Transcribe the listing below in full, exactly, with no images.
○ ○ ○ ○ ○ ○ ○
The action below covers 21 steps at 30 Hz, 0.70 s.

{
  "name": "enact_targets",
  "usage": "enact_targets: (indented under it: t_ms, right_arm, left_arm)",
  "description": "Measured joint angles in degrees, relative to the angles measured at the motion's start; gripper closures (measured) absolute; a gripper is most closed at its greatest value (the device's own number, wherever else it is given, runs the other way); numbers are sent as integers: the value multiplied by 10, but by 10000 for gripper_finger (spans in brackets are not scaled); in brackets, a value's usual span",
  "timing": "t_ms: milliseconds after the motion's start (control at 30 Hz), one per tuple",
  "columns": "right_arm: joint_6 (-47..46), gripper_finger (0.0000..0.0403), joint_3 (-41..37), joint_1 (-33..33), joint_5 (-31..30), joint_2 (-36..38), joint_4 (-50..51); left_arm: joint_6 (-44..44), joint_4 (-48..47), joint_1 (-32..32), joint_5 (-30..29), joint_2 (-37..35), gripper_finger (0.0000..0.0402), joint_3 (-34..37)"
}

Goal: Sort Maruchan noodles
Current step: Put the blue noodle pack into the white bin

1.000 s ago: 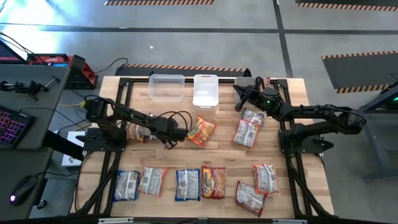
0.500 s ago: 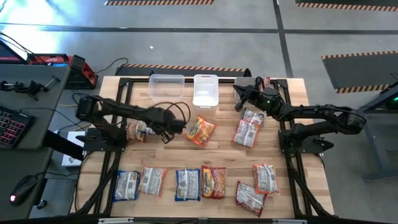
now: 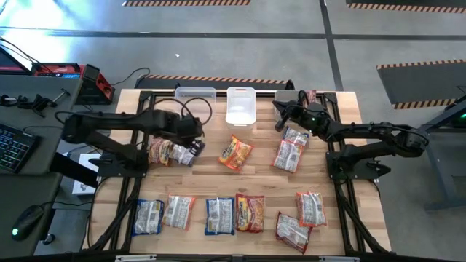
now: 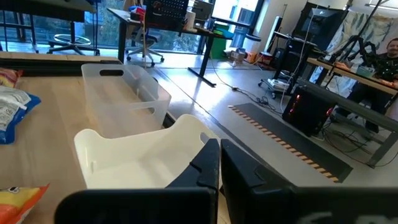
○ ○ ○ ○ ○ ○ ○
▶ SOLVED PROBLEM:
The action below covers 21 steps at 30 Hz, 0.70 s.

{
  "name": "enact_targets",
  "usage": "enact_targets: (indented under it: t_ms, right_arm, left_arm)",
  "description": "Measured joint angles in degrees, relative to the angles measured at the motion's start; gripper closures (measured) absolute; a gripper is most closed at its greatest value (the device's own number, wherever else it is given, runs the other way); numbers are sent as integers: the value multiplied by 10, but by 10000 for gripper_finger (spans in brackets are not scaled); in brackets, a value's usual span",
  "timing": "t_ms: milliseconds after the motion's start (control at 30 Hz), one per tuple",
  "columns": "right_arm: joint_6 (-47..46), gripper_finger (0.0000..0.0403), joint_3 (-41..37), joint_1 (-33..33), joint_5 (-31..30), joint_2 (-36..38), joint_4 (-50..51); left_arm: joint_6 (-44..44), joint_4 (-48..47), joint_1 (-32..32), joint_5 (-30..29), joint_2 (-37..35), gripper_finger (0.0000..0.0402), joint_3 (-34..37)"
}

Goal: Sort Maruchan noodles
Current step: Put the blue noodle pack into the white bin

1.000 s ago: 
0.500 s ago: 
now: 
now: 

Nothing else remains to be done for this exercise.